_EXERCISE DIRECTIONS_. Output, exactly as written, the lines of the data below from the one containing "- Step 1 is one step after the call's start" to the end.

_RAW DATA_.
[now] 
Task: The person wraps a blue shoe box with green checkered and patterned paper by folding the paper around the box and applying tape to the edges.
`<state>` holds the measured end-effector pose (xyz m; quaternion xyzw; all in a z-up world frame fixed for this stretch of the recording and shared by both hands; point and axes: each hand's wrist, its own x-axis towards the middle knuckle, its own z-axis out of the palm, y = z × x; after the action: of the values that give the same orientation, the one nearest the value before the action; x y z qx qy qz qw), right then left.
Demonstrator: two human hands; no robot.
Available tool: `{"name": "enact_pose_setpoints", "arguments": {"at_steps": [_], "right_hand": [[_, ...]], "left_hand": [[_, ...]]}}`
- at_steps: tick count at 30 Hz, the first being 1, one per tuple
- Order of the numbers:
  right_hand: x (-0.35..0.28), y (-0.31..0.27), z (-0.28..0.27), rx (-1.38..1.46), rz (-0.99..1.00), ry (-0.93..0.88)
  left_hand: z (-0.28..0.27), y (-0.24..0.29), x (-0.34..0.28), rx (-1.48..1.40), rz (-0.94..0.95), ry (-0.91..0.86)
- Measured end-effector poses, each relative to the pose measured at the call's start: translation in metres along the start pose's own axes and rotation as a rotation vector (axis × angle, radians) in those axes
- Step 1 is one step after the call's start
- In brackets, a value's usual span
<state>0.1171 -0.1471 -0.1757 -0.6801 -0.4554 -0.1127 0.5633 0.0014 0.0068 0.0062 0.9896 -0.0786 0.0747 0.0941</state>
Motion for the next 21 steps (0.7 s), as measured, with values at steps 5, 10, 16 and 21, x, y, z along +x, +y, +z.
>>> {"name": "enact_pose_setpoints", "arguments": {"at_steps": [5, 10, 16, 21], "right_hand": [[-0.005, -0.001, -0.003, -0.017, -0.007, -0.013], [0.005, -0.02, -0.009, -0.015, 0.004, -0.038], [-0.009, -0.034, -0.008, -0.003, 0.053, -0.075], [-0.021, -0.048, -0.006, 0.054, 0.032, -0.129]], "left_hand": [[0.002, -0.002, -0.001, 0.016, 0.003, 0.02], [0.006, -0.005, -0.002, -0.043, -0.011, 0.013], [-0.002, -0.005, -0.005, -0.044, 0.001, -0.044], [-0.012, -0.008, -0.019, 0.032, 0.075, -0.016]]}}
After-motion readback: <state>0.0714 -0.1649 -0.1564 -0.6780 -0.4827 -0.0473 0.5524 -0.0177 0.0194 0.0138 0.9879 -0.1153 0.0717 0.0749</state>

_TASK OUTPUT_.
- Step 1 is one step after the call's start
- In brackets, a value's usual span
<state>0.1171 -0.1471 -0.1757 -0.6801 -0.4554 -0.1127 0.5633 0.0014 0.0068 0.0062 0.9896 -0.0786 0.0747 0.0941</state>
Motion for the next 21 steps (0.7 s), as measured, with values at steps 5, 10, 16 and 21, x, y, z along +x, +y, +z.
>>> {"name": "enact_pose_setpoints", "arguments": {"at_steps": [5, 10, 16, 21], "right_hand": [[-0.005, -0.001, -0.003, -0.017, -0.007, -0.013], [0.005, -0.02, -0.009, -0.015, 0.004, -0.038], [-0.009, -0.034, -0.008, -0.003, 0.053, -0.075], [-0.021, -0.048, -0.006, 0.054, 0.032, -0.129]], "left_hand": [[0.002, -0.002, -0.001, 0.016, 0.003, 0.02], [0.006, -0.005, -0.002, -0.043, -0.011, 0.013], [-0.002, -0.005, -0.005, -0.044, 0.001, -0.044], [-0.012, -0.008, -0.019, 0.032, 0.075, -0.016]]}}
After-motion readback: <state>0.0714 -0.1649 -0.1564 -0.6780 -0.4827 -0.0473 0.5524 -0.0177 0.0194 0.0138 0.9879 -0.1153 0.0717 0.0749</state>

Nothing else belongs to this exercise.